The first of those roads leads to Gypsum Wash and leaves Northshore Road about 4.25 miles from the intersection of Northshore Road and Lake Shore Road, just north of the fee station. Historically, Gypsum Wash has been popular with striper and catfish anglers. But the low water level at Lake Mead has left the wash high and dry for more than a decade. Nevertheless, I would put this on your list just in case a water miracle happens.
Next in line is Government Wash. The turnoff is located at about mile marker 5.5, and the road is paved until you reach the parking lot above the old launch ramp. From there to the shoreline, the road is dirt and divides into multiple routes along the way. Some lead all the way to the water’s edge while others end much earlier.
Keep in mind that some roads are easily traveled using a passenger vehicle while for other routes a high-clearance vehicle with 4-wheel drive is a better choice. This is where good judgment and a knowledge of your equipment’s limitations come into play. When in doubt, park and walk.

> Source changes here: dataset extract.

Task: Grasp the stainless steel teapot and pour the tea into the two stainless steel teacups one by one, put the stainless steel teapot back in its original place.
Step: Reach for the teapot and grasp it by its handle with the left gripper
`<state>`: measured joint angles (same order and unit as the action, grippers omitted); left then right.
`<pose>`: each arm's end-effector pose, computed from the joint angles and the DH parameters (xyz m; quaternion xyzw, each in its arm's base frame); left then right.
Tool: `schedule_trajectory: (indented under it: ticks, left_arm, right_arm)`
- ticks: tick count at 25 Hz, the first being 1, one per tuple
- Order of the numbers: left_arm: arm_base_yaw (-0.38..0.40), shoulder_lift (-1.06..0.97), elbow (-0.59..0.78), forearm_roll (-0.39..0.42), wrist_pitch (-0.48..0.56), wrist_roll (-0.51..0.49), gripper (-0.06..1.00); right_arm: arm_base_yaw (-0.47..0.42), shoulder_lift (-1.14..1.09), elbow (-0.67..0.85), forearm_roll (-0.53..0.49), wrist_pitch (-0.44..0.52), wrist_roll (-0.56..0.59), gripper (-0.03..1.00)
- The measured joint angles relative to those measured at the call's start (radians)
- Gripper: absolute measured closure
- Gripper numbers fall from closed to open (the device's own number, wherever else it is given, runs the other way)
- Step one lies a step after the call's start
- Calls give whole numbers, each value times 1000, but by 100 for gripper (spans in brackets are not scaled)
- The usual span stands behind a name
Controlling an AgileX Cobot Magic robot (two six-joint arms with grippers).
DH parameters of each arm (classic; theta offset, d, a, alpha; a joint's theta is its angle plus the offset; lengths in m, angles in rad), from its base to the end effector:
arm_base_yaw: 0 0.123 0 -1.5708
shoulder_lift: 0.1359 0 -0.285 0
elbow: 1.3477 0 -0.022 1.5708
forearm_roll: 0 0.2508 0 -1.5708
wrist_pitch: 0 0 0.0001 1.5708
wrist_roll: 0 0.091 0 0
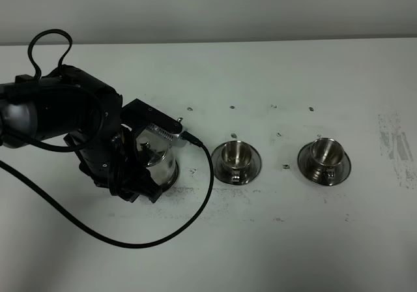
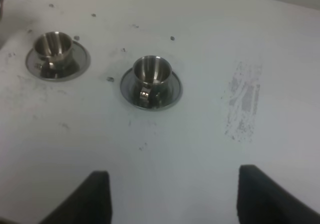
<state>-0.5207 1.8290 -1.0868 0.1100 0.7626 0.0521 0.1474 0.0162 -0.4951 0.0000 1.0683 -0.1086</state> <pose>0.2947 -0.1610 0.1612 0.3165 0.9446 0.0220 0.0838 -0.0021 -0.0003 0.2754 -0.1099 0.8536 0.0099 0.5091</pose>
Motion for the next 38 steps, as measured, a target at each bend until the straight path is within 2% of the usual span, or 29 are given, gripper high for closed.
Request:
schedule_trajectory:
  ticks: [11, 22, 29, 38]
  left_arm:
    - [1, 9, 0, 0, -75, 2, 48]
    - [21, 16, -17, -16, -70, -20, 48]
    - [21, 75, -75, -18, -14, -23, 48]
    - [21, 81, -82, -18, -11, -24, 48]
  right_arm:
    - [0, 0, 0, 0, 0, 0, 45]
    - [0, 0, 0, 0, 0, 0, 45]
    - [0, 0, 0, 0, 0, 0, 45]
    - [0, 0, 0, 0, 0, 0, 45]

Next on the list is 8.0 Road Cove. As the name implies, the turnoff is located near mile marker 8. This road leads to what is essentially the east side of Government Wash, but it divides into multiple secondary routes that lead to sundry points along the shoreline. This may be a location where a willingness to walk will take you to locations ignored by other fishermen.

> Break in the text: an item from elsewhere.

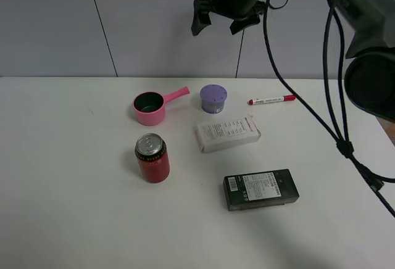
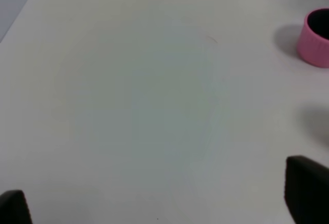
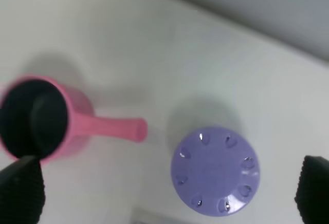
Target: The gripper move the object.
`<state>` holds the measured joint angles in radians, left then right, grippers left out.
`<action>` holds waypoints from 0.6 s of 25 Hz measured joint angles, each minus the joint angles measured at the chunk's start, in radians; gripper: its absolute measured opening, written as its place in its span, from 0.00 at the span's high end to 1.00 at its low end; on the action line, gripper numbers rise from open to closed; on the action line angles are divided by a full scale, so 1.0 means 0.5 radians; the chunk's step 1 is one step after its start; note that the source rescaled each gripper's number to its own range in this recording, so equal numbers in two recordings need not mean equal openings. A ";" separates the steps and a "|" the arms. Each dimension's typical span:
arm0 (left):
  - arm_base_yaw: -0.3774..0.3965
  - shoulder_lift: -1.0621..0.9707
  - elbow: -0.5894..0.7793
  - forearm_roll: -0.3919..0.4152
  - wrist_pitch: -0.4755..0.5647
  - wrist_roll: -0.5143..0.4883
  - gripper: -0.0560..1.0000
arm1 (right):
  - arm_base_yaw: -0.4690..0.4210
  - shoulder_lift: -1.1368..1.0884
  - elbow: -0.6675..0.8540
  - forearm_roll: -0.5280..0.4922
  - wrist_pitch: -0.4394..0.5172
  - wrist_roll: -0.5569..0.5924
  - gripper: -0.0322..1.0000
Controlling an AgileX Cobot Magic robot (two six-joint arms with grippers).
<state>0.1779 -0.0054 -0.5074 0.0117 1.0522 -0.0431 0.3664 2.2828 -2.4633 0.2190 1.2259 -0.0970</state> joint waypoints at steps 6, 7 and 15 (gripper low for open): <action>0.000 0.000 0.000 0.000 0.000 0.000 0.00 | 0.000 -0.330 0.000 -0.109 -0.009 0.000 0.01; 0.000 0.000 0.000 0.000 0.000 0.000 0.00 | 0.000 -0.373 0.000 -0.125 -0.009 0.000 0.01; 0.000 0.000 0.000 0.000 0.000 0.000 0.00 | -0.002 -0.660 0.116 -0.170 -0.015 0.002 0.01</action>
<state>0.1779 -0.0054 -0.5074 0.0117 1.0522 -0.0431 0.3657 1.9530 -2.4054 0.1340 1.2182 -0.0958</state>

Just west of mile marker 9 is the turn that will take you to Crawdad Cove and Boxcar Cove, both are popular fishing destinations. The road forks about a half mile from the pavement, with the right fork leading to Crawdad Cove and the left fork to Boxcar Cove.
During a day trip on Saturday, I found the road to Crawdad to be quite rough though passable. Much of the road was washboard with a teeth-rattling factor significant enough to justify using a low gear and crawling speed. That reflects the amount of vehicle traffic it has seen since it was last bladed by maintenance crews.

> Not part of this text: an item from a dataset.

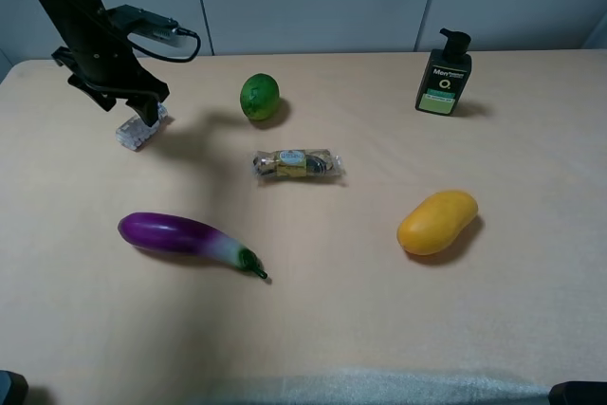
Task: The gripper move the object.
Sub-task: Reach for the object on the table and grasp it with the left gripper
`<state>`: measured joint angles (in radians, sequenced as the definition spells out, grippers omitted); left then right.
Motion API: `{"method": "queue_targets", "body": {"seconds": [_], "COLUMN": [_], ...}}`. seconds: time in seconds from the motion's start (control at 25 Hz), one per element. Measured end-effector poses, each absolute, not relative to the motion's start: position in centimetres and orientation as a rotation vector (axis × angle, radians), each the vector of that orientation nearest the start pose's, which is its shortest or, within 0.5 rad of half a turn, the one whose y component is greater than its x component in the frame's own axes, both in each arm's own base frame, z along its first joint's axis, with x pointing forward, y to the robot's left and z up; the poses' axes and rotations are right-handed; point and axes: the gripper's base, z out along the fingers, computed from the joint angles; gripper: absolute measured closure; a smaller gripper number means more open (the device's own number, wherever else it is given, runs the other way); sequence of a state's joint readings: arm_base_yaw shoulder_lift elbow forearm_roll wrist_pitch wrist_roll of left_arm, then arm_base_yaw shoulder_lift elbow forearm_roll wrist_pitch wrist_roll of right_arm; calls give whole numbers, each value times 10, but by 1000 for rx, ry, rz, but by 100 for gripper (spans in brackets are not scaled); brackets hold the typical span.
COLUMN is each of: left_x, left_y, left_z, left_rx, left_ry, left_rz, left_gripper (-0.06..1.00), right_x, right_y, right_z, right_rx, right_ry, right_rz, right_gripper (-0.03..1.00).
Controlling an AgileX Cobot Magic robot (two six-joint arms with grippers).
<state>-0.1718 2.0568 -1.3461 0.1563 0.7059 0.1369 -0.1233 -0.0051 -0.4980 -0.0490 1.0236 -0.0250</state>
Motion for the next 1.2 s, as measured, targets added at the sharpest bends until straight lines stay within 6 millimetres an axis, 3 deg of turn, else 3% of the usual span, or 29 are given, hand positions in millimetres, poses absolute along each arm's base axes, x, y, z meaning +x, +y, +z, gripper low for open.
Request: {"method": "queue_targets", "body": {"seconds": [0.56,1.2], "left_x": [406,410], "left_y": [-62,-59], "left_z": [112,110], "left_rx": [646,615], "left_ry": [2846,2822], "left_rz": [158,143], "left_gripper": [18,18], "right_x": [-4,-4], "right_y": [-3,-3], "right_z": [280,280], "right_rx": [100,100], "right_ry": [2004,2004], "right_rz": [-153,-153], "right_gripper": [27,27]}}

Where the road ends, there are locations to pitch a tent or park a small trailer. This isn’t the place for a large RV. There is nowhere to park along the water’s edge. So if you want to launch a kayak or canoe, be prepared to carry or drag it to your selected launch location.
Boxcar Cove also is a popular destination,and the road was in good condition on my recent trip. There was very little washboard, and along the way you will pass a concrete restroom that is now a mile from the shoreline. A stark reminder of the impact of uncontrolled growth and long-term drought in the West.
At the end of the road is a large, though not huge, flat area with room for a handful of tent campers and RV enthusiasts. Paddlers will find this location a good choice for launching their craft. But anglers may have to paddle for several minutes to get away from the crowd.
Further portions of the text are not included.